Provenance can be divided into two subtypes, data provenance and processing provenance.  Data provenance is the metadata that describes the subject, how an image of that subject was collected, who acquired the image, what instrument was used, what settings were used, and how the sample was prepared.  However, most scientific image data is not obtained directly from such measurements, but rather derived from other data by the application of computational processes.  Processing provenance is the metadata that defines what processing an image has undergone; for example, how the image was skull-stripped, what form of inhomogeneity correction was used, how it was aligned to a standard space, etc.  Even data that is presented as “raw” often has been subjected to reconstruction software or converted from the scanner’s native image format to a more commonly used and easily shared file format (Van Horn et al., 2004).  A complete data provenance model would capture all this information, making the history of a data product transparent, enabling the free sharing of data across the neuroimaging community.

Some data provenance is typically captured at the site where the data is collected, in the headers of image files or in databases that record image acquisition (Erberich et al., 2007; Martone et al., 2003).  An abbreviated form of this kind of provenance is often reported in method descriptions or even in the image files themselves (Bidgood et al., 1997).  However, this data is seldom propagated with the images, since it is commonly removed or ignored in the course of file conversion for further processing.

Processing provenance can be collected about any resource in the data processing system and may include multiple levels of detail.  Two major models for collecting processing provenance have been described, a process-oriented model (Zhao et al., 2004) and a data-oriented model (Simmhan et al., 2005). The process-oriented model collects lineage information from the deriving processes and provenance is inferred from the processing and by inspection of the input and output data.  This mechanism is well suited for situations where individual data products are tracked within comprehensive frameworks and where the deriving processes can easily be reapplied to the original data to reproduce the data product. In the data-oriented model, lineage information is explicitly gathered about the set of data.  This method is better suited for situations where data sharing occurs across heterogeneous environments and intermediate data products may not be available for reproduction.  This would be the case, for example, when data is shared between two laboratories.

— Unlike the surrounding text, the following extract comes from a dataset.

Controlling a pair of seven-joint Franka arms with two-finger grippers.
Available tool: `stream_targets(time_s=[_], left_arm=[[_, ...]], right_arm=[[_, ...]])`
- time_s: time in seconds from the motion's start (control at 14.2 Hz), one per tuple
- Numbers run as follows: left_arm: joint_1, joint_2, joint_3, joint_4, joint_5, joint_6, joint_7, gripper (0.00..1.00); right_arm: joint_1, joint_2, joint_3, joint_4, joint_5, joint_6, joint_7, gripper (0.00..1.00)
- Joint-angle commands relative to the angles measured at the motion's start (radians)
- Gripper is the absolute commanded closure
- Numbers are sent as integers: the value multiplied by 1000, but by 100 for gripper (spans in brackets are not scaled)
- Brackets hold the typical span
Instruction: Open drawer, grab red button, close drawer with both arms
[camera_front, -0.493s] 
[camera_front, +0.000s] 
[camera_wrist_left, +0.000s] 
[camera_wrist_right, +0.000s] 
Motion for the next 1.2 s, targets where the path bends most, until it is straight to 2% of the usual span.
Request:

The analysis of raw data in neuroimaging has become a computationally rich process with many intricate steps run on increasingly larger datasets (Liu et al., 2005).  Many software packages exist that provide either complete analyses or specific steps in an analysis.  These packages often have diverse input and output requirements, utilize different file formats, run in particular environments, and have limited abilities for certain types of data.  The combination of these packages to achieve more sensitive and accurate results has become a common tactic in brain mapping studies, but requires much work to ensure valid interoperation between programs.  To address this issue we have developed an XML schema (XSD) to guide the production and validation of XML files to capture data and processing provenance and incorporate it into a simple and easy to use environment.  In this report we describe this XSD and a simple tool for documenting data provenance and demonstrate that minor differences in compilation can lead to measurable differences in results; reinforcing the need for comprehensive provenance collection.  The details and assessment of this provenance schema are also presented.